§ Description of the task: Among the lines below, a stretch begins at the one with "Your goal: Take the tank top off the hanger" and ends at the one with "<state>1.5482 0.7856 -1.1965". Repeat that stretch exactly, ends included.
● ● ● ● ● ● ●
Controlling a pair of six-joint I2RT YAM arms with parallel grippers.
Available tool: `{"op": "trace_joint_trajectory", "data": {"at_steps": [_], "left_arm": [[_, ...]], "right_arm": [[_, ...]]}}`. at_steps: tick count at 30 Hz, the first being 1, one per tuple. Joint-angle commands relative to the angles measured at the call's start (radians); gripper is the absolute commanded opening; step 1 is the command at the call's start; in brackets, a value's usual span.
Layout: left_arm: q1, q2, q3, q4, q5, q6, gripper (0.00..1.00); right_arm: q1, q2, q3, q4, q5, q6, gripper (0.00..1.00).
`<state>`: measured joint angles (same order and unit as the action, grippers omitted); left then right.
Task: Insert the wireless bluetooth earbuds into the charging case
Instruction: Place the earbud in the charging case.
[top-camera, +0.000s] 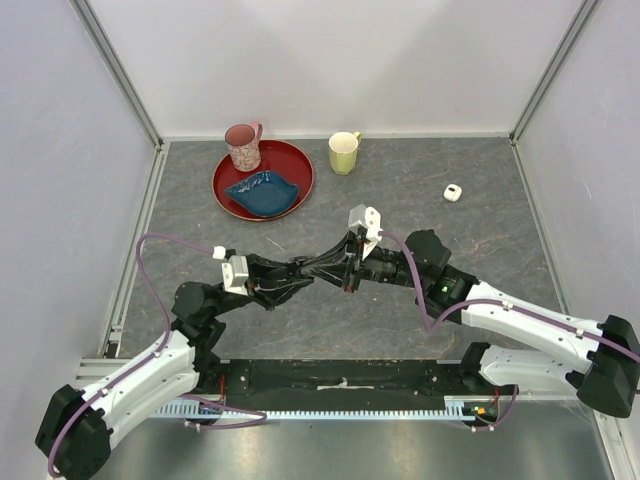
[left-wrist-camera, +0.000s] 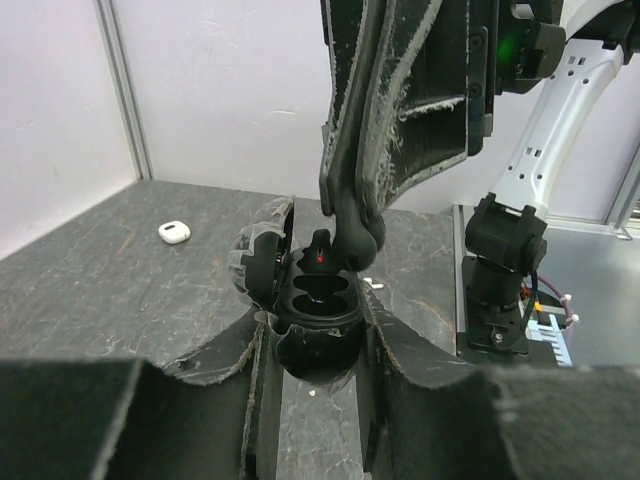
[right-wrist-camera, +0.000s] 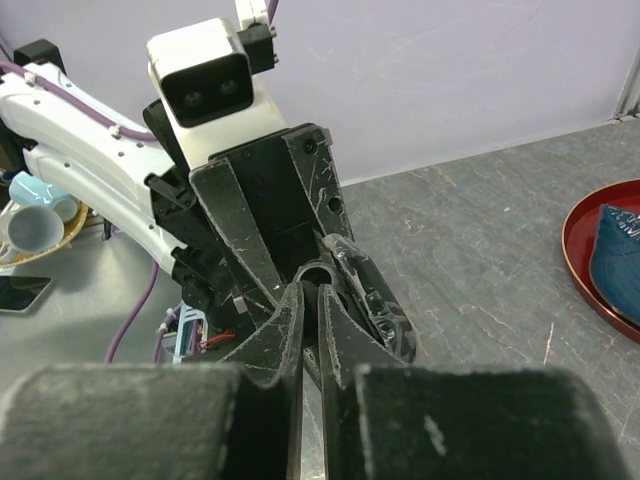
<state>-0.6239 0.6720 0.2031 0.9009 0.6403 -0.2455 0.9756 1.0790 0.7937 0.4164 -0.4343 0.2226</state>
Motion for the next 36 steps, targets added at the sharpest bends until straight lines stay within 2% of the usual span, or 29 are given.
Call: {"op": "trace_joint_trajectory", "data": {"at_steps": [1, 18, 34, 36], "left_arm": [[-0.002, 0.008, 0.042, 0.056, 0.032, -0.035, 0.02], [-0.002, 0.034, 0.065, 0.066, 0.111, -0.060, 0.02], [-0.002, -0.028, 0.039, 0.078, 0.021, -0.043, 0.02], [0.000, -0.026, 0.039, 0.078, 0.018, -0.041, 0.02]], "right_arm": [[0.021, 0.006, 0.045, 0.012, 0.014, -0.060, 0.00], [0.057, 0.053, 0.059, -0.042, 0.075, -0.157, 0.00], [0.060, 0.032, 0.071, -0.166, 0.115, -0.192, 0.00], [0.060, 0.038, 0.091, -0.191, 0.124, -0.189, 0.05]]}}
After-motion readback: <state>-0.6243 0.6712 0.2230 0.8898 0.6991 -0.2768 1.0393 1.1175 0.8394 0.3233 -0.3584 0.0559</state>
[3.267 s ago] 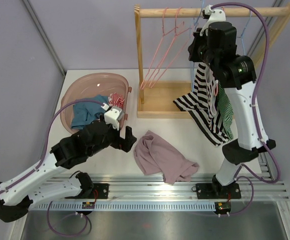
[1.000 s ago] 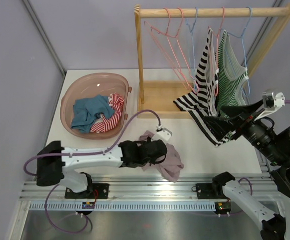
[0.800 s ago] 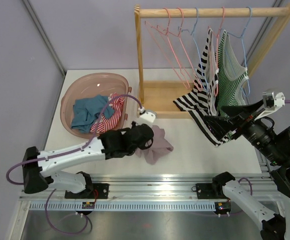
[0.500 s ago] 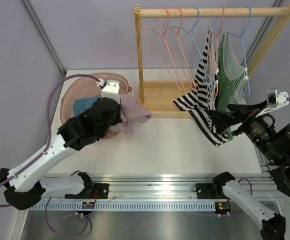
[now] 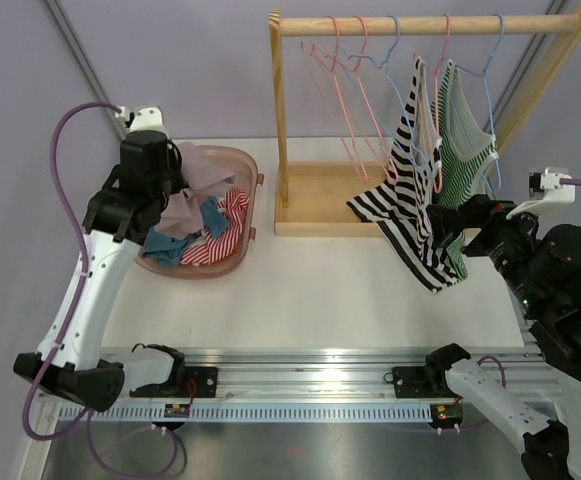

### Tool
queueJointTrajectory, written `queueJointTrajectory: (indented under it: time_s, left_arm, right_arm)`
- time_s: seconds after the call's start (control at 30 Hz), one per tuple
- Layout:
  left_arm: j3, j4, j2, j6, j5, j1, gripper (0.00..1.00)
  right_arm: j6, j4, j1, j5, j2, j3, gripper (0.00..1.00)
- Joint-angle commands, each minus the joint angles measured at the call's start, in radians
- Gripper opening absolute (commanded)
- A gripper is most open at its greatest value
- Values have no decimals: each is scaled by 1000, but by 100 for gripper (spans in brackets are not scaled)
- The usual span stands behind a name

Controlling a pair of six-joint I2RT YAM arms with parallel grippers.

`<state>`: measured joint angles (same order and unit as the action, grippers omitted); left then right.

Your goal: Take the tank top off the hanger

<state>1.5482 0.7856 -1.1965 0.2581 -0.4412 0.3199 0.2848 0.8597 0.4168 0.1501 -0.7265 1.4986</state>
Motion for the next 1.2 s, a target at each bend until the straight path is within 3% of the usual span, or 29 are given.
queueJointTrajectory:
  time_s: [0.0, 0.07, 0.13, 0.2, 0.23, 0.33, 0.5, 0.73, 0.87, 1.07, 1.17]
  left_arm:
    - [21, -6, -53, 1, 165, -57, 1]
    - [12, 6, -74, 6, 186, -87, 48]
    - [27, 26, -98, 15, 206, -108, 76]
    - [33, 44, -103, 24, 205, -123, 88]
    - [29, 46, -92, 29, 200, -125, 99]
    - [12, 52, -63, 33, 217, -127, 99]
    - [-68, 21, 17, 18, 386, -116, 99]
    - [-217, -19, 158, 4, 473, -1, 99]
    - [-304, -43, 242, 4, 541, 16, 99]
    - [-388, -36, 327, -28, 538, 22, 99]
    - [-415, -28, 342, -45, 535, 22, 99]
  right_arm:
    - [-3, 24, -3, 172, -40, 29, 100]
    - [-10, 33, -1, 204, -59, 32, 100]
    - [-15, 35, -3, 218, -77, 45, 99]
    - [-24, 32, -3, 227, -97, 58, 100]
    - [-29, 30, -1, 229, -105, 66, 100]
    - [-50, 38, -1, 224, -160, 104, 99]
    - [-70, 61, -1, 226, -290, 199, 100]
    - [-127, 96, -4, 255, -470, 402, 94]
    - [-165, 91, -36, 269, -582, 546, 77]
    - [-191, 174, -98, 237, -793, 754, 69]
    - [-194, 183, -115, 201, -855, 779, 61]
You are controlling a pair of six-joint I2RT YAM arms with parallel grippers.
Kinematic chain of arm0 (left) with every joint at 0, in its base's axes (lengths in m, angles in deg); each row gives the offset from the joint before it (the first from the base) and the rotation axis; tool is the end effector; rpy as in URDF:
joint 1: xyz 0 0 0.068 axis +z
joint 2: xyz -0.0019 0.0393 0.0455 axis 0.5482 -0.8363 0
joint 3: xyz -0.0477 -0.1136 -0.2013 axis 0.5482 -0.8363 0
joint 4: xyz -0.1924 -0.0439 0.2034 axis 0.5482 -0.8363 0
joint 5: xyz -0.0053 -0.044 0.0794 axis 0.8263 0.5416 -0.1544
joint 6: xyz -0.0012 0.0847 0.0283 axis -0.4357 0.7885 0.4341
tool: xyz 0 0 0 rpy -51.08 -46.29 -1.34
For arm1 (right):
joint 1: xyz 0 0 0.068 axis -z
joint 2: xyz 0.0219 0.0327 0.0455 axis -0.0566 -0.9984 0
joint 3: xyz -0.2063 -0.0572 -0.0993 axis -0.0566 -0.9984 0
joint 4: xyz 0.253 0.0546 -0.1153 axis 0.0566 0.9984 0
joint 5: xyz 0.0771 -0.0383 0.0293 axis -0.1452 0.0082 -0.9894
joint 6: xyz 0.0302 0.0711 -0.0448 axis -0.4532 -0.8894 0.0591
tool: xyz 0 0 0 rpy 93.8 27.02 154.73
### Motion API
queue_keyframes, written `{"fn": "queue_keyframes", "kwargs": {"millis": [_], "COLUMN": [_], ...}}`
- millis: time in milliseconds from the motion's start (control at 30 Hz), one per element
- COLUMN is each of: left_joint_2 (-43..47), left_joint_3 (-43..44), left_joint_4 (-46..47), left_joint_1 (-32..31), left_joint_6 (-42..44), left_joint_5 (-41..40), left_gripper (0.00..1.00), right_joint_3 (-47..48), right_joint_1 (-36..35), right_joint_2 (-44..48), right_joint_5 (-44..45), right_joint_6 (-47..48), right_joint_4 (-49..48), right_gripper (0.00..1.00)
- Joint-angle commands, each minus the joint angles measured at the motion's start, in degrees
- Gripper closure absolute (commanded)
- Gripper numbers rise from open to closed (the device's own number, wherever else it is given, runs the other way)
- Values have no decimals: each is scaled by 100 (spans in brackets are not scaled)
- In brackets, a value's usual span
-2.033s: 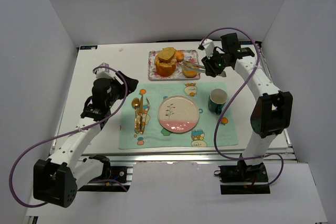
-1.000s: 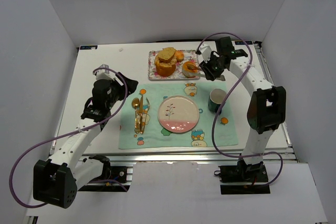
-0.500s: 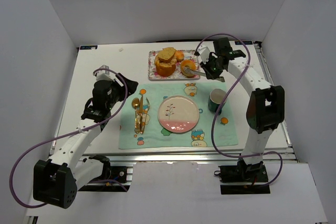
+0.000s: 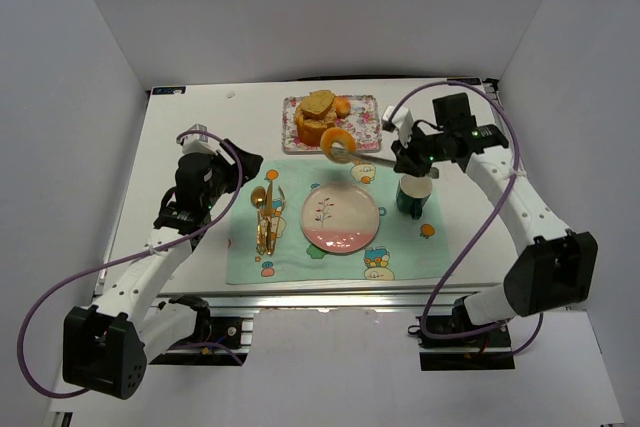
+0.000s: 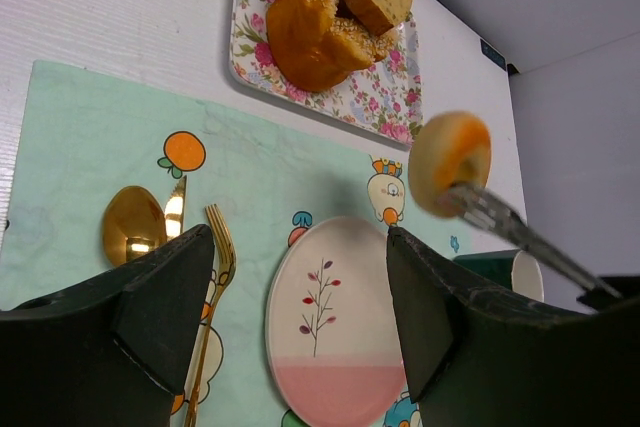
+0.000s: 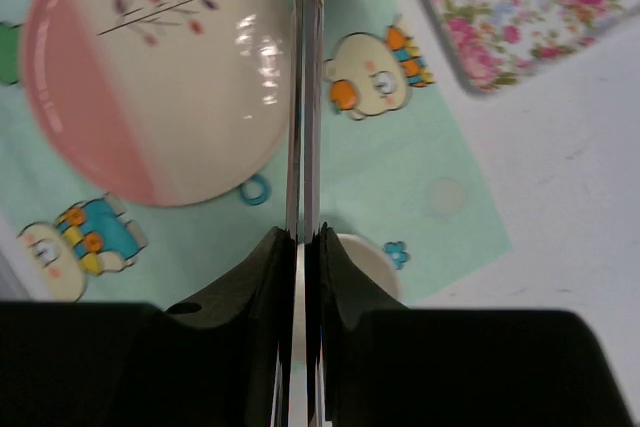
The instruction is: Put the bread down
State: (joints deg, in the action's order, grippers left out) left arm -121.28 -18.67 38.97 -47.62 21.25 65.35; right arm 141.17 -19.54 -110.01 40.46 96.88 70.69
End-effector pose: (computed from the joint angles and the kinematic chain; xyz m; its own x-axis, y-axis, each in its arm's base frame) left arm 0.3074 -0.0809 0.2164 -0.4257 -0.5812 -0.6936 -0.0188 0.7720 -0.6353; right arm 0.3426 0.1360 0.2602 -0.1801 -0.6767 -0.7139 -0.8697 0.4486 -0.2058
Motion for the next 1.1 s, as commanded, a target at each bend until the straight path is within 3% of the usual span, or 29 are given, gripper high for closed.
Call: {"fn": "queue_keyframes", "kwargs": {"millis": [0,300,533,633,1067], "left_joint_2": [159,106,212,256,212], "left_joint_3": [83,127,39,4,65], "left_joint_4": [12,4,4,-5,-5], "left_joint_1": [22,22,22,13,22], "left_joint_6": [32,67,40,23,58], "left_joint_5": [-62,-62,-79,-255,-238], "left_gripper": [21,21,21,21,21], "right_joint_3": [-575,-1236,-1184,-1166,-613], "right_joint_1": [-75,-436,-533,-533,-533], "right_joint_2": [323,447,271,236,587], "right_joint_5": [-924,-1144,-934,-889,-1240], "right_joint_6": [383,427,428,428,340], "right_joint_4": [423,572,572,564,432], "right_gripper": [97,90,68,64,60]}}
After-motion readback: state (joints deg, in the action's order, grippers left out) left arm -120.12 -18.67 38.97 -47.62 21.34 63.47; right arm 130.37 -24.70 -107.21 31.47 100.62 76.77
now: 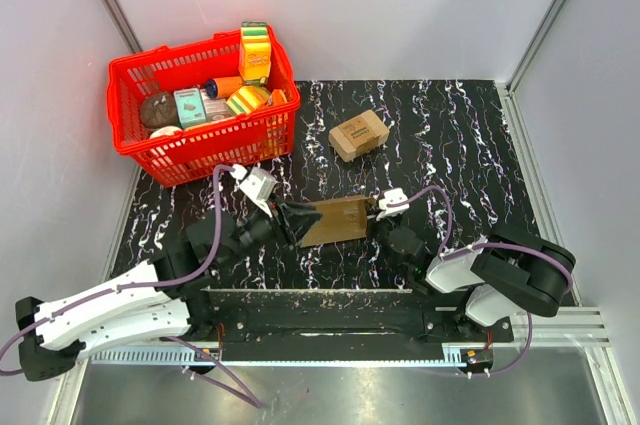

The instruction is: Fold the paper box

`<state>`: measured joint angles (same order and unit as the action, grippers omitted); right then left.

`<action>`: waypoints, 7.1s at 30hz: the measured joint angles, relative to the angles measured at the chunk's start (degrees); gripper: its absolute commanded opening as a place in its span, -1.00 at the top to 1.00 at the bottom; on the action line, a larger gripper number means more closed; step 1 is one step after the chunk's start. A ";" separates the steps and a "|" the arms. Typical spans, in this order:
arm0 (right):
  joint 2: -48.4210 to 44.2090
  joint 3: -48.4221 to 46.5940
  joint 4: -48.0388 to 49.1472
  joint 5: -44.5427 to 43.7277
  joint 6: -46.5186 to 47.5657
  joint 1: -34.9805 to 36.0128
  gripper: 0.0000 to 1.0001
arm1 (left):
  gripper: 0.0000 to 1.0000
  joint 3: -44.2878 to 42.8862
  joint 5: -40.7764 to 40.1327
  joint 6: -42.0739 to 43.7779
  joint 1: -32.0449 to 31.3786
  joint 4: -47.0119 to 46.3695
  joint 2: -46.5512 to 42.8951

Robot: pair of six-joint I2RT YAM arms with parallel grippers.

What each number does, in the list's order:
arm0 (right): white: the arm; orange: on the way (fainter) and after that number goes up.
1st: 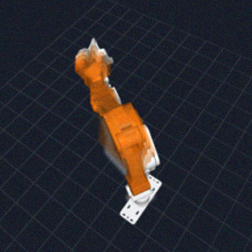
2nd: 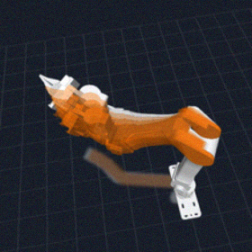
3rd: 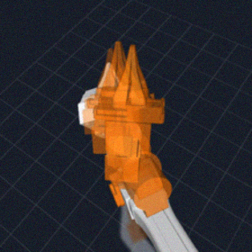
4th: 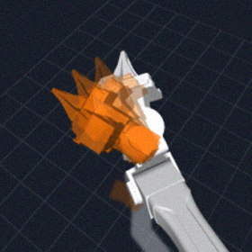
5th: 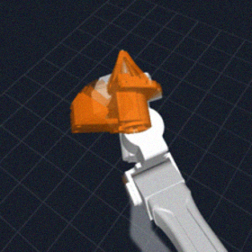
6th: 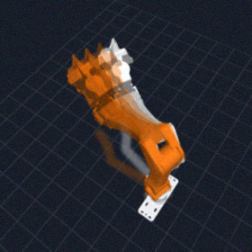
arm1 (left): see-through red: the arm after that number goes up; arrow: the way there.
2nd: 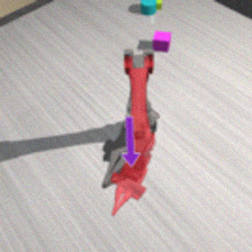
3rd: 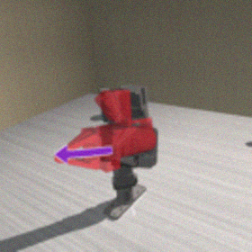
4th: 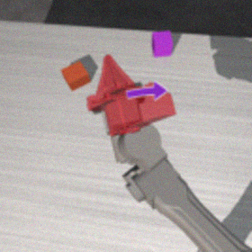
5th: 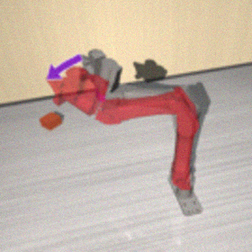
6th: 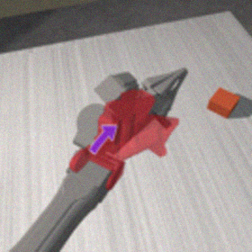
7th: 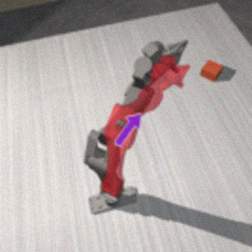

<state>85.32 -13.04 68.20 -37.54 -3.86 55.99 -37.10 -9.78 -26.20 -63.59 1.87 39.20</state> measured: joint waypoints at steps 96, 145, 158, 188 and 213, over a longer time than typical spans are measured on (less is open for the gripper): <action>-47.54 -5.20 -65.81 -2.43 -23.47 0.66 -0.14 | 1.00 2.36 21.33 5.95 13.92 -14.01 40.11; -9.16 -28.39 -74.97 31.36 -13.60 -22.36 0.72 | 1.00 14.40 -8.50 -21.97 8.04 17.42 11.80; 1.01 -29.94 -74.99 38.73 -9.81 -22.51 0.86 | 1.00 10.45 -11.08 -23.34 7.13 15.39 27.58; 1.42 -30.01 -78.44 37.75 -13.94 -23.21 0.76 | 1.00 -9.35 -8.74 -4.44 19.58 7.52 50.40; -18.01 -24.92 -77.37 35.50 -20.83 -32.41 -0.11 | -0.22 9.18 1.38 -0.42 28.26 -0.81 24.17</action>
<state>67.31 -37.95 -9.17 -2.04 -24.69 23.57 -27.92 -8.40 -26.61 -35.33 1.06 63.37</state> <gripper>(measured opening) 0.549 0.597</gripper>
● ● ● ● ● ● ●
§ Result for this exercise:
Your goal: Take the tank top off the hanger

<state>1.5482 0.7856 -1.1965 0.2581 -0.4412 0.3199 0.2848 0.8597 0.4168 0.1501 -0.7265 1.4986</state>

What needed an answer now has one.